The electron transport layer material may be bathocuproine (BCP) or electron-extracting metal oxides, specifically, bathocuproine (BCP); metal complexes of 8-hydroxyquinoline; Complexes containing Alq ₃ ; metal complexes including Liq; LiF; Ca; titanium oxide (TiO _x ); zinc oxide (ZnO); and cesium carbonate (Cs ₂ CO ₃ ).

In one embodiment of the present specification, a vacuum deposition method or a solution coating method may be used as a method of forming the photoactive layer, and the solution coating method refers to a photoactive material such as an electron donor and/or an electron acceptor in an organic solvent. After dissolution, it means a method of applying the solution by a method such as spin coating, dip coating, screen printing, spray coating, doctor blade and brush painting, but is not limited to these methods.

In one embodiment of the present specification, the polymer may be prepared by a manufacturing method described below. Representative examples are described in the preparation examples to be described later, but, if necessary, substituents may be added or excluded, and the position of the substituent may be changed. In addition, based on techniques known in the art, starting materials, reactants, and reaction conditions may be changed.

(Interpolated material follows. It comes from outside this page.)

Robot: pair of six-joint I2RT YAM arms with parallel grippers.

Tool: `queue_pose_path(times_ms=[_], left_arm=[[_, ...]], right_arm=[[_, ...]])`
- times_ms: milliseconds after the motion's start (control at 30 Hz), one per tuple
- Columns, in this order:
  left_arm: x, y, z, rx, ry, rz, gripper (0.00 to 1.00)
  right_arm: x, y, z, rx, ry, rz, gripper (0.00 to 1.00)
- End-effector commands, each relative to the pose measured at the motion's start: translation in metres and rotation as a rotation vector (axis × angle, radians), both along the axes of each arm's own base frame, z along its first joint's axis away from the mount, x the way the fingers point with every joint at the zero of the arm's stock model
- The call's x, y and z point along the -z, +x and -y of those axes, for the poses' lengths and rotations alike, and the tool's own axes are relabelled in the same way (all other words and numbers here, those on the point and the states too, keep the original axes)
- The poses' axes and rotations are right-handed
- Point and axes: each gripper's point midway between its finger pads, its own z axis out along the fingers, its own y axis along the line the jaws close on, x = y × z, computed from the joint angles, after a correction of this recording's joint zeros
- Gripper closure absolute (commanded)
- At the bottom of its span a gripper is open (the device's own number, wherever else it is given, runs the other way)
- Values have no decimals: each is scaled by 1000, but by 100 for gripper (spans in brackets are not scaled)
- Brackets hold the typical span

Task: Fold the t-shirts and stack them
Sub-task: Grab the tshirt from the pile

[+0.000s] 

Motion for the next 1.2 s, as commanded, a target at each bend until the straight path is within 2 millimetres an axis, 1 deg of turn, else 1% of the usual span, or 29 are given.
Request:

In addition, examples will be described in detail in order to specifically describe the present specification. However, the embodiments according to the present specification may be modified in many different forms, and the scope of the present specification is not construed as being limited to the embodiments described below. The embodiments herein are provided to more completely explain the present specification to those skilled in the art.

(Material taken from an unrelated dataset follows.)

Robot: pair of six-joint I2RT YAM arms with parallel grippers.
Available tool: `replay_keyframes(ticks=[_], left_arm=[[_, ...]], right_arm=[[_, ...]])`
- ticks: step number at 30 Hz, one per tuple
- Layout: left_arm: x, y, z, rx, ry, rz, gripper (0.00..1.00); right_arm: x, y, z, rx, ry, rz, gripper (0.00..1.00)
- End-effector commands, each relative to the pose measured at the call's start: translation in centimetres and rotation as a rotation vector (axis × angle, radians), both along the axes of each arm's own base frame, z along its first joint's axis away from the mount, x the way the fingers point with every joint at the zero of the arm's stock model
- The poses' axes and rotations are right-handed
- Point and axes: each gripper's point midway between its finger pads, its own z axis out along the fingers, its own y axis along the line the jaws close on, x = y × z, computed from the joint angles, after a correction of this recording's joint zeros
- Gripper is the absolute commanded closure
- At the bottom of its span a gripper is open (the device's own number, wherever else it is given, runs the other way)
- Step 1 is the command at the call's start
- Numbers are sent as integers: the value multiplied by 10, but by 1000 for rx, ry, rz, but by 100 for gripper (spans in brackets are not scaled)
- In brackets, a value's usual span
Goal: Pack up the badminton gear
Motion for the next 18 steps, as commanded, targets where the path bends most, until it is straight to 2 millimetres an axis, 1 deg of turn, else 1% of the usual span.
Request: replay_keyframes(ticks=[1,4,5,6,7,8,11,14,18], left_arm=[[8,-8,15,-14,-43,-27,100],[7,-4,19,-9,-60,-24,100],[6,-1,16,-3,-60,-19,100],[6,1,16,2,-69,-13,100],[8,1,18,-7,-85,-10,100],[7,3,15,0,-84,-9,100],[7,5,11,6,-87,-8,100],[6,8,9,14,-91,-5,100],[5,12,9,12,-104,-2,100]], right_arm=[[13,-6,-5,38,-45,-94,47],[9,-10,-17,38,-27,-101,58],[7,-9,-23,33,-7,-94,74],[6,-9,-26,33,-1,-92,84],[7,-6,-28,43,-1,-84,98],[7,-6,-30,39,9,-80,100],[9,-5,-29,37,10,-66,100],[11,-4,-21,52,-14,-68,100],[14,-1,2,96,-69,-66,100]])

<Preparation Example 1: Preparation of Compounds 1 and 2>

(1) Preparation of compound 1

Pd2( 0.43 g of dba)3 and 0.57 g of tri(o-tolyl)phosphine were dissolved in 150 ml of toluene and refluxed. When the temperature reached 100 °C, 10.71 g (2.5 eq) of 5-bromo-4-((2-butyldecyl)oxy)thiophene-2-carbaldehyde was dissolved in 5 mL of toluene, slowly injected, and refluxed for 12 hours. After the reaction was completed, the compound 1 was obtained through column chromatography.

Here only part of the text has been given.